--- THE DATA ---

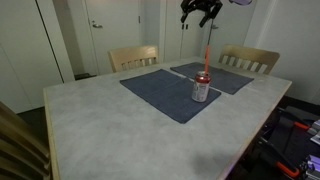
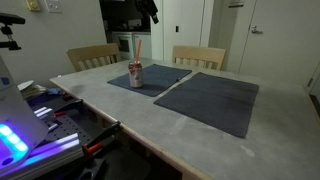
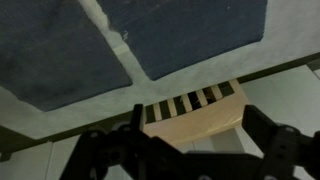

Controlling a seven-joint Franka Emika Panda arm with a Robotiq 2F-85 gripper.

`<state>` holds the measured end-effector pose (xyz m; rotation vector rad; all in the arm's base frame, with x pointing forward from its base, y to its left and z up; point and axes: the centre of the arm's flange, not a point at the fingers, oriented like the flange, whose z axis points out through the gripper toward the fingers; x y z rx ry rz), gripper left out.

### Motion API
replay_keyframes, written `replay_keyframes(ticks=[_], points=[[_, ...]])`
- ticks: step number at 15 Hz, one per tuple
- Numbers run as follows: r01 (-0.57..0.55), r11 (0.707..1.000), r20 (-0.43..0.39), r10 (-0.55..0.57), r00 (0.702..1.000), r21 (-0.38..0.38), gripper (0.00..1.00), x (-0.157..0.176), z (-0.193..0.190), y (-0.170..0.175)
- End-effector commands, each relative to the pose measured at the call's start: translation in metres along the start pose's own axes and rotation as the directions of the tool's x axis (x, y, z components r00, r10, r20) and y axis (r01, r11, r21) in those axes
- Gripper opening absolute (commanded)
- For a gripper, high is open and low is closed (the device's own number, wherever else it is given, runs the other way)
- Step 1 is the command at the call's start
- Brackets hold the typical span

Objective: Put the straw in the soda can

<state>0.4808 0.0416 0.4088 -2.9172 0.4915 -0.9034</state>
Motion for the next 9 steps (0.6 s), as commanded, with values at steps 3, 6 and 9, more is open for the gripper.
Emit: replay_keyframes(ticks=[3, 6, 9], points=[[0.048, 0.992, 0.259, -0.078, 0.963, 0.119, 1.00, 0.023, -0.028, -0.010], [0.091, 0.988, 0.377, -0.133, 0.916, 0.129, 1.00, 0.022, -0.040, -0.008], [0.111, 0.982, 0.448, -0.170, 0.878, 0.155, 1.00, 0.020, -0.047, -0.004]])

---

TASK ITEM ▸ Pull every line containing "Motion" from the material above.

COMPLETED TASK ▸
### Motion API
Motion for the next 9 steps (0.6 s), as commanded, with values at steps 3, 6 and 9, more is open for the gripper.

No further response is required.